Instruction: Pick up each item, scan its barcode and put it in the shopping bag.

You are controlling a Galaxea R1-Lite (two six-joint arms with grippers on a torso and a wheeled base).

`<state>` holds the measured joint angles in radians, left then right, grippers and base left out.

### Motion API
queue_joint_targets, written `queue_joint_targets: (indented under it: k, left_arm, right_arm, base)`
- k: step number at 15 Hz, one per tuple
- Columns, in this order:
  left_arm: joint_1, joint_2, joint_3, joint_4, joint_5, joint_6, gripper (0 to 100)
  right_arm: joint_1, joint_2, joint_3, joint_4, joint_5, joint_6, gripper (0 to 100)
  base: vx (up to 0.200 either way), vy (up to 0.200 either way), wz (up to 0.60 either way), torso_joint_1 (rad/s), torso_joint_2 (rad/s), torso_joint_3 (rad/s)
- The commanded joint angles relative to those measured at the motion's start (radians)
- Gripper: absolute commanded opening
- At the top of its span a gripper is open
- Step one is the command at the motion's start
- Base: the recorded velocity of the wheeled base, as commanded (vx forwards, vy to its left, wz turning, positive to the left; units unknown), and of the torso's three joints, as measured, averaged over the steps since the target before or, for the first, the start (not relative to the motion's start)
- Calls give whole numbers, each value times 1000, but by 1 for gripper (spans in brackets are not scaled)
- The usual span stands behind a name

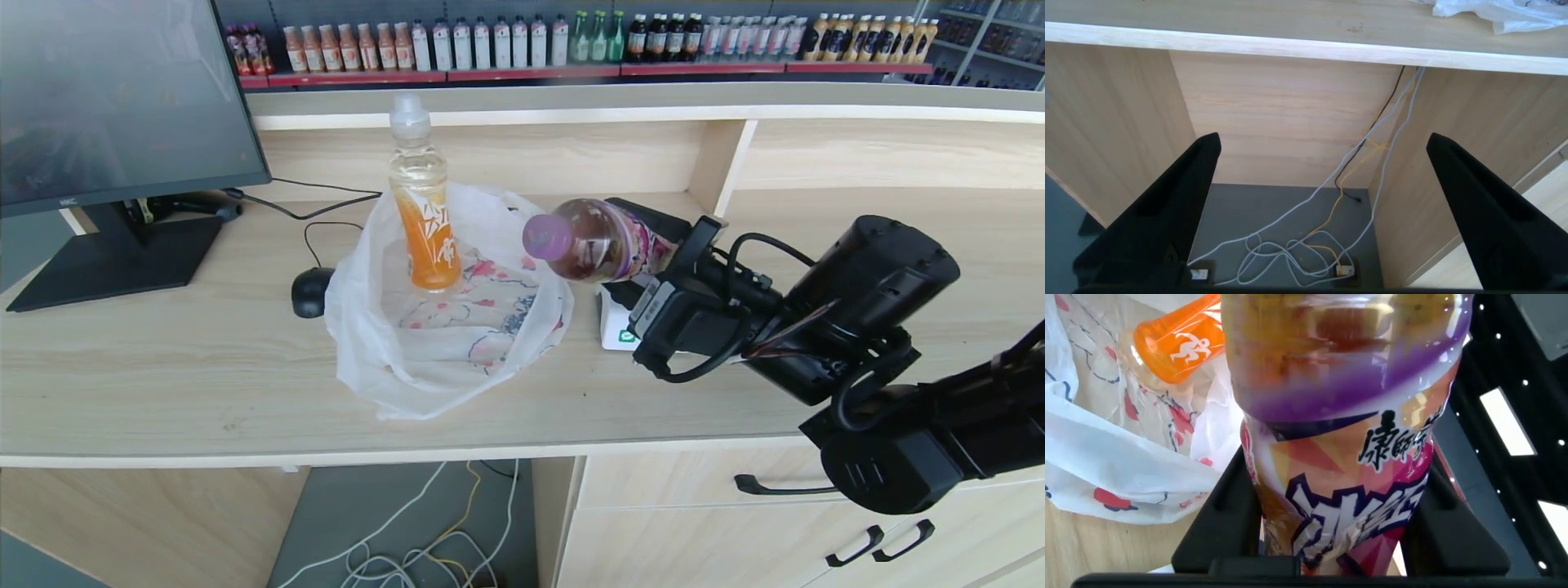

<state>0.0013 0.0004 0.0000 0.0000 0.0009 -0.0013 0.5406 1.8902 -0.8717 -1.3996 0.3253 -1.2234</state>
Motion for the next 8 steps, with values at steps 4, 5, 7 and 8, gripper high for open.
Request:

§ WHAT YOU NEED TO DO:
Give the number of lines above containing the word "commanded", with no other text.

§ RESPONSE BOX:
3